- [Problem description]
In the records below, find each line holding the word "shelf" and copy it.

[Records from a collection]
━━━━━━━━━━━━━━━━

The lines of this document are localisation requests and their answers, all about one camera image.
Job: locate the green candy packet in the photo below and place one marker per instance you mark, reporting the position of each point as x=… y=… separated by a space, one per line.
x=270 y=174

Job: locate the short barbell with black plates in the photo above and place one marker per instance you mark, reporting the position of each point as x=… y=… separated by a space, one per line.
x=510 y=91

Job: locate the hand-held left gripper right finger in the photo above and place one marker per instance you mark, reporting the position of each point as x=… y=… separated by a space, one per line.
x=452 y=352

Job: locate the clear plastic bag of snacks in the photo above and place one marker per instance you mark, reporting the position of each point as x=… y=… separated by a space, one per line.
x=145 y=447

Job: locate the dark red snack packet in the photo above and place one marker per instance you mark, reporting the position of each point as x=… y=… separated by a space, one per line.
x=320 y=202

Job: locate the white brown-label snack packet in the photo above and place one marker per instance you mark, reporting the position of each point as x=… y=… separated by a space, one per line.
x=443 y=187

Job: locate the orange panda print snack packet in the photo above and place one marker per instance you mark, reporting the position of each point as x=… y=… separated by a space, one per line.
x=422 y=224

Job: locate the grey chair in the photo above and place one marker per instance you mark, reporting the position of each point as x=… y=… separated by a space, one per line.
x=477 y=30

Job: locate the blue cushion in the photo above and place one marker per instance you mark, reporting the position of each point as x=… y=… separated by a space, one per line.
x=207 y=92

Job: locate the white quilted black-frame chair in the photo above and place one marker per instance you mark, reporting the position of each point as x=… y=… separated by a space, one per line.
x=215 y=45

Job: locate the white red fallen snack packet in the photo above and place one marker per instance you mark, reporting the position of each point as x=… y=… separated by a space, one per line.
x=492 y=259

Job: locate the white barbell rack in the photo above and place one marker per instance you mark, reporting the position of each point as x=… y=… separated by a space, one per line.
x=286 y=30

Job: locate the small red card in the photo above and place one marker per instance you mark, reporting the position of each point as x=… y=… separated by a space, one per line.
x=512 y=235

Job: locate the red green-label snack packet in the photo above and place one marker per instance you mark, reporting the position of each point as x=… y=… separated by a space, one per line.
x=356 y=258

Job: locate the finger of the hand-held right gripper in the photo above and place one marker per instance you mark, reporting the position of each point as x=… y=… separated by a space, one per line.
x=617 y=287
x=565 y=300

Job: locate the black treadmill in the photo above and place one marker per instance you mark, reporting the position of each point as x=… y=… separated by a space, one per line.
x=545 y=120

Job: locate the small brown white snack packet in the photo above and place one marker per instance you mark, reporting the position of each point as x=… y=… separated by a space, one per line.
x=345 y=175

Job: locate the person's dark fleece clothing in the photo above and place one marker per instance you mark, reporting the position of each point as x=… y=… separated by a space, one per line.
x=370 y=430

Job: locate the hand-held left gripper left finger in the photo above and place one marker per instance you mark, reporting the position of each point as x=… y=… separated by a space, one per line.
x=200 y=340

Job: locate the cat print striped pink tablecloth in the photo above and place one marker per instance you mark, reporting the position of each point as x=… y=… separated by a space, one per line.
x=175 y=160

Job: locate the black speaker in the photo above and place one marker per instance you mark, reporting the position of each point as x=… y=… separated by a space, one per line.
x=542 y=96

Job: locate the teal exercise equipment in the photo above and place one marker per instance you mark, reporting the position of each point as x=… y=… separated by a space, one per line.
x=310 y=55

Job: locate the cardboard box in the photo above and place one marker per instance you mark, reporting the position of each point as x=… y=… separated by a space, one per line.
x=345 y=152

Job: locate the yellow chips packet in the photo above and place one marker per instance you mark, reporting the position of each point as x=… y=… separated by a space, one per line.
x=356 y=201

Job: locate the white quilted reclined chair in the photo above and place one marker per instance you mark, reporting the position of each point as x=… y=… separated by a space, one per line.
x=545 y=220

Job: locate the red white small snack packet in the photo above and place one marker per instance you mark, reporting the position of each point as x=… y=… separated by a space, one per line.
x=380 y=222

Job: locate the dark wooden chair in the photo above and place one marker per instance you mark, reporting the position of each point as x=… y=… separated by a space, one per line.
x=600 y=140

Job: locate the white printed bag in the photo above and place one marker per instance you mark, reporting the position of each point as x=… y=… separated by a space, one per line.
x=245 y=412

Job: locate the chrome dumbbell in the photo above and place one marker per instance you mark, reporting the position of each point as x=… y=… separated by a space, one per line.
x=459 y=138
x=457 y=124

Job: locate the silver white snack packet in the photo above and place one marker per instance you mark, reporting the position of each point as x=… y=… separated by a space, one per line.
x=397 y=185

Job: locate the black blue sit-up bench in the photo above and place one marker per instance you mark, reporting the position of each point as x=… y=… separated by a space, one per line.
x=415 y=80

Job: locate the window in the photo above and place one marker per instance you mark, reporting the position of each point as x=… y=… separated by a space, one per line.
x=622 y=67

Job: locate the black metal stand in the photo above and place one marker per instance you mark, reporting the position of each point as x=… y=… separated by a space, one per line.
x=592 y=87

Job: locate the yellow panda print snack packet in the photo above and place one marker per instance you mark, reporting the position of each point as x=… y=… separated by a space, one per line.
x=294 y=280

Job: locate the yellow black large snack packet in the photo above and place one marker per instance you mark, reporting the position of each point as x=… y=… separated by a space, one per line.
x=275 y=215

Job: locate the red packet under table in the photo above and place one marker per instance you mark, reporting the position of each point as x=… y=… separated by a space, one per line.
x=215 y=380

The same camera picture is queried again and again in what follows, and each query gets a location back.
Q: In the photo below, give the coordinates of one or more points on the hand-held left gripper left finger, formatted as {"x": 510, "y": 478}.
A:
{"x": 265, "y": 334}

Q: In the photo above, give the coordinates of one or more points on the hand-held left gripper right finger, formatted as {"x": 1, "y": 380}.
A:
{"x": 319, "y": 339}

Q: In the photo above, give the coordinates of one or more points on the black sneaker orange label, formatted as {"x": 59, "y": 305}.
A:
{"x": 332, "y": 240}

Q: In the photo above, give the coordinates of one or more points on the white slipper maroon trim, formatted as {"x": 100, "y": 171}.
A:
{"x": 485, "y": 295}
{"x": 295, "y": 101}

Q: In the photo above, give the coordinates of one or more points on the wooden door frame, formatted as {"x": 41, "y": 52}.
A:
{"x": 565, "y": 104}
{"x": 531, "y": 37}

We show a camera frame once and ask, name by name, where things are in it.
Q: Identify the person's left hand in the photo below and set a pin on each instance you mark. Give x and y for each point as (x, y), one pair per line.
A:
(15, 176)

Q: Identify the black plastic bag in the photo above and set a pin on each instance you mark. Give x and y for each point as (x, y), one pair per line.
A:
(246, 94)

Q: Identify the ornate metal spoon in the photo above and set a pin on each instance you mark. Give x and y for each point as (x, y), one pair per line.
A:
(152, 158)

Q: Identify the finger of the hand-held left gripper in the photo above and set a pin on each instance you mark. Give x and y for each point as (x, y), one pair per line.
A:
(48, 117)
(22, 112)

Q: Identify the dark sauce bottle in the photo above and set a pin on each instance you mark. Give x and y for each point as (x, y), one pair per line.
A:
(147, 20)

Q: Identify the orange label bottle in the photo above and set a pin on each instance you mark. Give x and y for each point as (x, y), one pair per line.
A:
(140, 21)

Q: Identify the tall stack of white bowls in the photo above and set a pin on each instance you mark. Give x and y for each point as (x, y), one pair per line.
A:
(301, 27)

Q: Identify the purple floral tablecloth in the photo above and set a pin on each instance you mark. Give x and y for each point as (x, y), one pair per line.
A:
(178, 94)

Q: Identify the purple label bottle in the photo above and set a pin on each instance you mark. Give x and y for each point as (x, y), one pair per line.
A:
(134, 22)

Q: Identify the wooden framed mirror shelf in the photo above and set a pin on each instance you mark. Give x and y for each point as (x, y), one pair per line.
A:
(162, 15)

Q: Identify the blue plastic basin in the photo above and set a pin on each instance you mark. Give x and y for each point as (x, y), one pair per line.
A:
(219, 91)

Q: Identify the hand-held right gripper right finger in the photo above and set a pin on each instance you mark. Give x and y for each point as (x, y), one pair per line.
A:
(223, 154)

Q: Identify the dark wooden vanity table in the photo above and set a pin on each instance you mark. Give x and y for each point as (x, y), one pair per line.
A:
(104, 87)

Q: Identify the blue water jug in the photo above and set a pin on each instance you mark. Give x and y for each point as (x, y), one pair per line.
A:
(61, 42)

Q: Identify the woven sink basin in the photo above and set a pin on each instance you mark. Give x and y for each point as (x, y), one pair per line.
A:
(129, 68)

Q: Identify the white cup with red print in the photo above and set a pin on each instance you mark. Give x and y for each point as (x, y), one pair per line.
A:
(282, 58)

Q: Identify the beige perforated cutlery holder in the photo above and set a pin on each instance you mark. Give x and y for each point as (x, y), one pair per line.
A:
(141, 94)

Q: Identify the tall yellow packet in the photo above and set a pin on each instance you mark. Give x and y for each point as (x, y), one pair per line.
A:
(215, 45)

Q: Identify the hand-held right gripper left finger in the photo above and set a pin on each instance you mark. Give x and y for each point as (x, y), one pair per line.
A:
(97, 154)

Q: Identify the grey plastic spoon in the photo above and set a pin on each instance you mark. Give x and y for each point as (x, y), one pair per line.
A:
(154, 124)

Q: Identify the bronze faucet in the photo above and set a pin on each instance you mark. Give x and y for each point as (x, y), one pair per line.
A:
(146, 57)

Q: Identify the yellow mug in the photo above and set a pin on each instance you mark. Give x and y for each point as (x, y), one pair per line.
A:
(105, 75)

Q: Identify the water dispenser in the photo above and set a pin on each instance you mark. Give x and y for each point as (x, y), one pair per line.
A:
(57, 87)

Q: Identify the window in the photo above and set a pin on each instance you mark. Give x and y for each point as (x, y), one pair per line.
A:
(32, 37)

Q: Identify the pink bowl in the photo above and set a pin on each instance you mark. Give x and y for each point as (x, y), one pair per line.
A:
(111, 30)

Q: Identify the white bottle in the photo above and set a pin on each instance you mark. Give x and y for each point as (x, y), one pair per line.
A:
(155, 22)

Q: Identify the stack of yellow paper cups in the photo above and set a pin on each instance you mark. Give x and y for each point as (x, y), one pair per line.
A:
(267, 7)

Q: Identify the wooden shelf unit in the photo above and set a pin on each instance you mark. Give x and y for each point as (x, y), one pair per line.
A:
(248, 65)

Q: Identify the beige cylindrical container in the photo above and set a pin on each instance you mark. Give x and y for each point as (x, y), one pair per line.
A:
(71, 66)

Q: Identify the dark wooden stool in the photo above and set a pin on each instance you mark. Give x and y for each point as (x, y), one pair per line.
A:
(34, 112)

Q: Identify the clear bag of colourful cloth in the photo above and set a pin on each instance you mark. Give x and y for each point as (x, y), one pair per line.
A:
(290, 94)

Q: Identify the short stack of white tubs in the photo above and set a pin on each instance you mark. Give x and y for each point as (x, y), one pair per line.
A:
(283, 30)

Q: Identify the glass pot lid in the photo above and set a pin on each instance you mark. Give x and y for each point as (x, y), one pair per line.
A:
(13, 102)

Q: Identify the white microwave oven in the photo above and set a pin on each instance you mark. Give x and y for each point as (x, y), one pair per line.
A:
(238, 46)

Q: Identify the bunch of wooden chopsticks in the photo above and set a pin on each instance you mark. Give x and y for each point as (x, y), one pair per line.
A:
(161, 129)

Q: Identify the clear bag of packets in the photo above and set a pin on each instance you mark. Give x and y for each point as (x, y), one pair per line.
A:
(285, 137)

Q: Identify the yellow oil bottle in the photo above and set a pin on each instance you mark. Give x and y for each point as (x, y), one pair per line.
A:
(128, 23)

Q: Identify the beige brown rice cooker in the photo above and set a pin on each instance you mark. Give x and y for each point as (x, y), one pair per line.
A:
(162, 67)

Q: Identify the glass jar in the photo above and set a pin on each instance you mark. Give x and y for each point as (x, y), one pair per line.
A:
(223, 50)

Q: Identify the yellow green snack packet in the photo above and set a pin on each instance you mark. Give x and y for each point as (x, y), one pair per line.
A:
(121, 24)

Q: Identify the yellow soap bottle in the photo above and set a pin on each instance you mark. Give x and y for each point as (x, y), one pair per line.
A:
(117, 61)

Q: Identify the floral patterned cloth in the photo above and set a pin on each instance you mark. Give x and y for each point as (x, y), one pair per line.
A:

━━━━━━━━━━━━━━━━

- [Problem solution]
Q: Identify the wooden framed mirror shelf in the photo above and set a pin on each instance you mark. Give x and y for each point as (x, y), one pair per line.
Q: Identify the wooden shelf unit in the photo above and set a pin on each instance you mark. Give x and y for each point as (x, y), one pair per line.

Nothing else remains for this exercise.